The timing of rejection matters. When you reject the lease, the way your reorganization plan affects how the landlord’s claim is classified and paid. That’s a decision worth working through with an attorney before you file.
What Does This Mean for Vendor and Supplier Agreements?
A vendor contract signed when input costs were lower follows the same logic. If the terms no longer reflect what you’d agree to today, rejection converts the vendor’s future performance claim into an unsecured debt. After that, you renegotiate at current market rates or find a new supplier.
Note that some contracts carry specific statutory protections that limit what rejection accomplishes. Intellectual property licenses are the clearest example: under 11 U.S.C. § 365(n), a licensee’s right to continue using the intellectual property may survive a licensor’s rejection. If your contracts involve IP, the analysis is different, and it’s worth flagging before you file.
Which Contracts Are Actually Hurting Your Business?

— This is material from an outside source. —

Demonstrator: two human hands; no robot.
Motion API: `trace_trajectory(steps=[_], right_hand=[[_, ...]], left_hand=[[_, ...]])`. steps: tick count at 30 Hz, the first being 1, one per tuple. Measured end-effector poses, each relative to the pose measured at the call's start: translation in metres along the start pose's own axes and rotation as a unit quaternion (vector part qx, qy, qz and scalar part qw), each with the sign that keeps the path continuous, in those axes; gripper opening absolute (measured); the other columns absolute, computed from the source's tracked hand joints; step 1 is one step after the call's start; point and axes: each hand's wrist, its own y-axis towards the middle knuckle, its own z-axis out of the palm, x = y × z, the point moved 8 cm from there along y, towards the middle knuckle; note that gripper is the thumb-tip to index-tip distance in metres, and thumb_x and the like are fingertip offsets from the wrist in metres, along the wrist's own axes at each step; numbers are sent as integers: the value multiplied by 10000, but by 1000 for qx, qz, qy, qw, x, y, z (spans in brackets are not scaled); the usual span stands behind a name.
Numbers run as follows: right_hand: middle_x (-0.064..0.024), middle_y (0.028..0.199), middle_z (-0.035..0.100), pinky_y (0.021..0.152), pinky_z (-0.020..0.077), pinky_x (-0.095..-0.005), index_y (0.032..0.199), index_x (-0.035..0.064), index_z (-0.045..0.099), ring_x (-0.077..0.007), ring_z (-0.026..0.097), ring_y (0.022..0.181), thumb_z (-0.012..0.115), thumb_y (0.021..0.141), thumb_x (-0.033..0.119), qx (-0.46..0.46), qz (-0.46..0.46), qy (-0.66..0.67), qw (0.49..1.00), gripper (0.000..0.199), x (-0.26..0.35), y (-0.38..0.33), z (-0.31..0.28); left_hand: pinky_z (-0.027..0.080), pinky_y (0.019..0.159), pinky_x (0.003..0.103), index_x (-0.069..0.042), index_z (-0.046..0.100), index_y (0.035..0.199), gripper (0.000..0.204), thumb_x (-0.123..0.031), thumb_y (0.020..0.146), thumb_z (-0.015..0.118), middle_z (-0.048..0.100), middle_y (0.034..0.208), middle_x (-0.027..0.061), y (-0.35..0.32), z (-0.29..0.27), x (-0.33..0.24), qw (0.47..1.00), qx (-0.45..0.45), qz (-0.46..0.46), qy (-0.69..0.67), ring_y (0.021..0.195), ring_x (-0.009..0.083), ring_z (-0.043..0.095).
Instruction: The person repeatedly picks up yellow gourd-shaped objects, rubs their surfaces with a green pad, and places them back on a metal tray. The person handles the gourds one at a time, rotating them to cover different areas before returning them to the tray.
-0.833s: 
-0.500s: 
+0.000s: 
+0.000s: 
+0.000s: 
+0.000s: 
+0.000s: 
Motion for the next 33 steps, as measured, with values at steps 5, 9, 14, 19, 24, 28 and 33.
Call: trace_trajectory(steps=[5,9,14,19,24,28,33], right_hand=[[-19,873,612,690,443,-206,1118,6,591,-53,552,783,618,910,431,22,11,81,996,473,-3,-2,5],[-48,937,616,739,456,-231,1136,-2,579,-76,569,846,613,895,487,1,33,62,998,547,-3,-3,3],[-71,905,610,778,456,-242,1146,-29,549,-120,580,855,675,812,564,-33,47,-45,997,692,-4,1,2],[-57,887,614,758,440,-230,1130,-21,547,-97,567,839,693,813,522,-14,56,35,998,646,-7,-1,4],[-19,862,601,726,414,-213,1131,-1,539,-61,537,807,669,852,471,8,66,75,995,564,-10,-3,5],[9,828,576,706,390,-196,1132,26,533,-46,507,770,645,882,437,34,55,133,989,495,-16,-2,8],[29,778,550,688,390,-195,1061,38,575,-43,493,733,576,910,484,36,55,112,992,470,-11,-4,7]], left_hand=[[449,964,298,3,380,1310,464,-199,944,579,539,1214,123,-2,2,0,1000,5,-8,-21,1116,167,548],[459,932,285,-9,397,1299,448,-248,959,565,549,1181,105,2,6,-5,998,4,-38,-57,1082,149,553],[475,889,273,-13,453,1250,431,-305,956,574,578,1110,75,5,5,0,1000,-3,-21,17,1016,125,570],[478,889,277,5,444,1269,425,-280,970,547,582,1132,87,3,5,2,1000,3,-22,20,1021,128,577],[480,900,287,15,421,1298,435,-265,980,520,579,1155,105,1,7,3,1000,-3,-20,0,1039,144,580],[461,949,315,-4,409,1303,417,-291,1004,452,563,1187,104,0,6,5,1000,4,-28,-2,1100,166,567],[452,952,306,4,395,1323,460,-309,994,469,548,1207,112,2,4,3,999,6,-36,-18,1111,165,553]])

Businesses in distress tend to focus on their largest creditors and miss contract obligations that are quietly draining margin every month. A commercial lease, a long-term supply agreement, or a service contract can end up costing more cumulatively than a missed loan payment once you run the actual numbers.
A solid Chapter 11 strategy includes a full audit of your executory contracts alongside your debt schedule. The reorganization plan is only as strong as the contract landscape underneath it. If the plan restructures your debt but leaves you in lease terms that still don’t work, you’ve addressed the visible problem and left the operational one in place.
What Does This Look Like for a Small Business in Brevard County?
Subchapter V, the small-business track within Chapter 11, makes this process more accessible to businesses below the current debt threshold. The timeline is shorter, administrative costs are lower, and the contract tools are the same as in a full Chapter 11 case. If your business qualifies, Subchapter V is worth understanding before you assume Chapter 11 is out of reach.
At Buchalter & Pelphrey, we review executory contracts as part of every Chapter 11 consultation for businesses in our area. That means reviewing your leases, vendor agreements, and other executory obligations alongside your debt schedule before we develop any strategy. You’ll see the full picture before you decide.
Chapter 11 doesn’t only restructure debt. It gives you a structured legal process to evaluate every agreement your business is bound by and act on the ones that no longer serve you. For a business that’s viable but carrying the wrong contracts, that distinction matters.